## Requirement
Copy every record that follows, word for word.

## Material for this exercise
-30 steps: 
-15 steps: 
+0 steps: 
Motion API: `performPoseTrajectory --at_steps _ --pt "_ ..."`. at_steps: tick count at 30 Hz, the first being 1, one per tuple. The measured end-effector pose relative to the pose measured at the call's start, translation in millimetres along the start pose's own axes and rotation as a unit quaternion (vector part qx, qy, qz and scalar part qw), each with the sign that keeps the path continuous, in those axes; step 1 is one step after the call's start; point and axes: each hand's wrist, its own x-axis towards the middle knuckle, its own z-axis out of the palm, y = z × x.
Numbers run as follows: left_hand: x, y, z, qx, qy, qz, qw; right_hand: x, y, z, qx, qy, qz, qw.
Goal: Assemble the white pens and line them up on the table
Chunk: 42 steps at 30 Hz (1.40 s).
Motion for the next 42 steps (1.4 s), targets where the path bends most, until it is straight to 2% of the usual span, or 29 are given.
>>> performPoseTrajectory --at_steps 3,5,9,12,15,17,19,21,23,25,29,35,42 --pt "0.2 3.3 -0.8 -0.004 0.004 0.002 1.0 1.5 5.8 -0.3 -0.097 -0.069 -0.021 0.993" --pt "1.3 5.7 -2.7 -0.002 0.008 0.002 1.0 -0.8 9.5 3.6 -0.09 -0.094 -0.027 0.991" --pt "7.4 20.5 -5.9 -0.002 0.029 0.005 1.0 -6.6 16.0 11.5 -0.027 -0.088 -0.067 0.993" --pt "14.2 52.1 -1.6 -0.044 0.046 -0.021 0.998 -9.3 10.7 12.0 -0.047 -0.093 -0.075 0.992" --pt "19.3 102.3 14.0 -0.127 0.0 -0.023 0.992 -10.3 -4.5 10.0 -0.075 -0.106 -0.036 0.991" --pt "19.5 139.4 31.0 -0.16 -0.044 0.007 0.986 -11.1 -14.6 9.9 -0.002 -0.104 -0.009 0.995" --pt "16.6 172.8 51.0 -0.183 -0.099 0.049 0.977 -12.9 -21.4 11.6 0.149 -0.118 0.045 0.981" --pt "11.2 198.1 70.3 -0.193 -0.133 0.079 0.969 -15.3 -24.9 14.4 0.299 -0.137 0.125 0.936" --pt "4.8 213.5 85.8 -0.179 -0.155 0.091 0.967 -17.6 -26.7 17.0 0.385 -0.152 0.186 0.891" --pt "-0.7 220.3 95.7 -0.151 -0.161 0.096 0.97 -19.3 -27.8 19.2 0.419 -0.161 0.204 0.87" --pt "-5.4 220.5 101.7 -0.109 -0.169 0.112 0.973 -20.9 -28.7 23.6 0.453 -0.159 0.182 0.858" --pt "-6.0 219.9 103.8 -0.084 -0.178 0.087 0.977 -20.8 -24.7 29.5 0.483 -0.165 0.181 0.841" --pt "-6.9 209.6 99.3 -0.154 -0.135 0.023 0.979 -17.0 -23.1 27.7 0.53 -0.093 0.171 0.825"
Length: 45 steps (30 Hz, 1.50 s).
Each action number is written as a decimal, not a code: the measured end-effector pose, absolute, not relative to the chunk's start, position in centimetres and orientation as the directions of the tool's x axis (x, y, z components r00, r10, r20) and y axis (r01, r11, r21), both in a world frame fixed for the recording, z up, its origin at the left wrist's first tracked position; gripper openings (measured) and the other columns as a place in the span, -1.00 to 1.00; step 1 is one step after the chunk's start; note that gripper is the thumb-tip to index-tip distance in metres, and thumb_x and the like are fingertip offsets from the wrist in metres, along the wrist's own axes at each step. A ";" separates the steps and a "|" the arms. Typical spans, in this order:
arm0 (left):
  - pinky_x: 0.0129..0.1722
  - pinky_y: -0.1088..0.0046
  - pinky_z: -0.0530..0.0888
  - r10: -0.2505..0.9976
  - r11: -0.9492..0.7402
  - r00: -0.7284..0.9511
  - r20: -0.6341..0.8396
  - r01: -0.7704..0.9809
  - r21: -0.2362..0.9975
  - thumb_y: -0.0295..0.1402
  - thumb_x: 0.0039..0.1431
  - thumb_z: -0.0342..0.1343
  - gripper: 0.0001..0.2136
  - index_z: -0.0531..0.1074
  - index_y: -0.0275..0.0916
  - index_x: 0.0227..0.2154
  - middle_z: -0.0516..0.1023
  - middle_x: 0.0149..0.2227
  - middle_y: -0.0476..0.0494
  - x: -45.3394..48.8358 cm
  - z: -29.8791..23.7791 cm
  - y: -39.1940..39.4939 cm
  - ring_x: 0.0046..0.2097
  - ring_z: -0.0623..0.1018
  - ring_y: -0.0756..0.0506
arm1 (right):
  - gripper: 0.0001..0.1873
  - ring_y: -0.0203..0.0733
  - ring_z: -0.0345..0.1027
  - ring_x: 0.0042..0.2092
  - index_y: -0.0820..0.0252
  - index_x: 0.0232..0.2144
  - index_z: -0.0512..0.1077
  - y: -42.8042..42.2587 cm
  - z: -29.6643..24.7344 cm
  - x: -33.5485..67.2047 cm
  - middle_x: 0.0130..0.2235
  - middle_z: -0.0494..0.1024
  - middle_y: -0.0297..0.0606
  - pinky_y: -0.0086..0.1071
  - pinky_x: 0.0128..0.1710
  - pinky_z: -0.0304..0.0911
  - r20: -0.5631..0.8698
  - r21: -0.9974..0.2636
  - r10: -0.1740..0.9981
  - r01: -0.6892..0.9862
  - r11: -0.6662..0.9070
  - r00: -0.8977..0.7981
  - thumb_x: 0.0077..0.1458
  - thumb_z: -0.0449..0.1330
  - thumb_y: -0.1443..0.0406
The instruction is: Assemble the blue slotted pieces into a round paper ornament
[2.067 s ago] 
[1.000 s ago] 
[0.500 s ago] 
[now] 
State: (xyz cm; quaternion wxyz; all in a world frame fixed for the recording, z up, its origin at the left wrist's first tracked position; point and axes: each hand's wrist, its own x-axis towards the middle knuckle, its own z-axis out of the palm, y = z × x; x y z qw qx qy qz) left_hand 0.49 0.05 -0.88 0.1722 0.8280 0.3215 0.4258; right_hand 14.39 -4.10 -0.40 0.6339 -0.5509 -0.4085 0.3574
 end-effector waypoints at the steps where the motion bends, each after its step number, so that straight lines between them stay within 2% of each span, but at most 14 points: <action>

## Result of this task
-30 steps: 
-15 steps: 
+0 steps: 
Motion API: `performPoseTrajectory --at_steps _ --pt "_ ..."`. at_steps: tick count at 30 Hz, the first being 1, one per tuple. The measured end-effector pose relative to the pose measured at the call's start, translation in millimetres along the start pose's own axes and rotation as a unit quaternion (vector part qx, qy, qz and scalar part qw), each with the sign that keeps the path continuous, in those axes; step 1 is one step after the call's start; point and axes: each hand's wrist, its own x-axis towards the middle knuckle, its own z-axis out of the palm, y = z × x.
Numbers run as follows: left_hand: x, y, z, qx, qy, qz, qw; right_hand: x, y, z, qx, qy, qz, qw.
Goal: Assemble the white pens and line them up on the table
Chunk: 42 steps at 30 Hz (1.40 s).
Motion for the next 42 steps (1.4 s), targets where the path bends most, until it is straight to 2% of the usual span, or 29 are given.
>>> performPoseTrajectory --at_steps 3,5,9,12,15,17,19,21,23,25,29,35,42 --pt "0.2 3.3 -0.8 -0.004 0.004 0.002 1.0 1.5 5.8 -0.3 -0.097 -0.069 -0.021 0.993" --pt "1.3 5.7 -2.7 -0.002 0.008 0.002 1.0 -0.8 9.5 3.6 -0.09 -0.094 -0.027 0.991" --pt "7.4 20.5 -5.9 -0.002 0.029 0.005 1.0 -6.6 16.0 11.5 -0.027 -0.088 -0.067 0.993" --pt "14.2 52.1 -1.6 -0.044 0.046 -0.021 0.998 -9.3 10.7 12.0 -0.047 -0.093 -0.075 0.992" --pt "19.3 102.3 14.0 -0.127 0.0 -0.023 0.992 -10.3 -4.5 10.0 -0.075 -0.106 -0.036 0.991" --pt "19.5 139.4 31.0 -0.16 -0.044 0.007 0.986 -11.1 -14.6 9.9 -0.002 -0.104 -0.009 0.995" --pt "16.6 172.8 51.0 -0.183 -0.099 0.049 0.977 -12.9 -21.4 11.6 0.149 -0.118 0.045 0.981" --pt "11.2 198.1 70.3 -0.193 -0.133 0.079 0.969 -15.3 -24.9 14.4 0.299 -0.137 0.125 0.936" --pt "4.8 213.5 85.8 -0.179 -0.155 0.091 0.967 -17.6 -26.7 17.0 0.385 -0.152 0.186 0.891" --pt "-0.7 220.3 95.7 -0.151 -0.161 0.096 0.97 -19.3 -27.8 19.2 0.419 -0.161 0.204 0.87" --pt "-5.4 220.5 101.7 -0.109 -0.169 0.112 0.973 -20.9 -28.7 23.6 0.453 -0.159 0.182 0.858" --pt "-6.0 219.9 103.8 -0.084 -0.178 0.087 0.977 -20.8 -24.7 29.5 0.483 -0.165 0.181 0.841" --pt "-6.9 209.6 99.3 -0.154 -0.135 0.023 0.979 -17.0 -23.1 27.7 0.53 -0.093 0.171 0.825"
Length: 45 steps (30 Hz, 1.50 s).
Each action number is written as a decimal, not a code: the measured end-effector pose, absolute, not relative to the chunk's start, position in centimetres and orientation as the directions of the tool's x axis (x, y, z components r00, r10, r20) and y axis (r01, r11, r21), both in a world frame fixed for the recording, z up, its origin at the left wrist's first tracked position; gripper openings (measured) and the other columns as a place in the span, -1.00 to 1.00; step 1 is one step after the chunk's start; note that gripper is the thumb-tip to index-tip distance in metres, and thumb_x and the like are fingertip offsets from the wrist in metres, along the wrist's own axes at each step. A ";" separates the steps and a "|" the arms. Typical spans, in this order:
arm0 (left):
  - pinky_x: 0.0129..0.1722
  - pinky_y: -0.1088..0.0046
  - pinky_z: -0.0530..0.0888
  - r10: -0.2505..0.9976
  - r11: -0.9492..0.7402
  - r00: -0.7284..0.9511
  - r20: -0.6341..0.8396
  - r01: -0.7704..0.9809
  - r21: -0.2362..0.9975
  - thumb_y: -0.0295..0.1402
  - thumb_x: 0.0039..0.1431
  - thumb_z: -0.0342..0.1343
  - gripper: 0.0001..0.2136
  - index_z: -0.0531..0.1074
  - index_y: -0.0275..0.0916
  - index_x: 0.0227..0.2154
  - middle_z: -0.0516..0.1023
  - middle_x: 0.0149..0.2227
  - middle_y: -0.0476..0.0494
  - x: -45.3394..48.8358 cm
  - z: -29.8791..23.7791 cm
  - y: -39.1940..39.4939 cm
  - ring_x: 0.0046..0.2097
  - ring_z: -0.0623..0.1018
  - ring_y: -0.0756..0.0506
arm1 (right):
  - gripper: 0.0001..0.1873
  - ring_y: -0.0203..0.0733
  - ring_z: -0.0345..0.1027
  - ring_x: 0.0042..0.2092
  - index_y: -0.0820..0.0252
  - index_x: 0.0232..0.2144
  - index_z: -0.0512..0.1077
  - y: -42.8042..42.2587 cm
  - z: -29.6643..24.7344 cm
  - x: -33.5485..67.2047 cm
  - middle_x: 0.0130..0.2235
  - middle_z: -0.0494..0.1024
  - middle_y: -0.0297..0.0606
  - pinky_y: -0.0086..0.1071
  - pinky_x: 0.0128..0.1710
  - pinky_z: -0.0304..0.0911
  - r20: -0.5631..0.8698
  - r21: -0.9974..0.2636
  - r10: -0.1740..0.9981
  - r01: -0.6892..0.9862
  - r11: -0.6662..0.9070
  - r00: -0.8977..0.7981
  - thumb_x: 0.0077..0.1458
  - thumb_z: -0.0449..0.1330
  - thumb_y: -0.1443..0.0406
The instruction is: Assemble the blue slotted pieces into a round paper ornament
[2.067 s ago] 
[1.000 s ago] 
[0.500 s ago] 
[now] 
State: (xyz cm; quaternion wxyz; all in a world frame fixed for the recording, z up, its origin at the left wrist's first tracked position; point and axes: each hand's wrist, its own x-axis towards the middle knuckle, its own z-axis out of the palm, y = z × x; x y z qw qx qy qz) left_hand 0.49 0.05 -0.88 0.1722 0.8280 0.3215 0.4258; right_hand 14.39 -4.10 -0.40 0.6339 -0.5509 -0.4085 0.3574
 end-effector waypoints at the steps where the motion bends, each after its step number, so that straight lines between them stay within 2% of each span, but at most 14 points: <action>

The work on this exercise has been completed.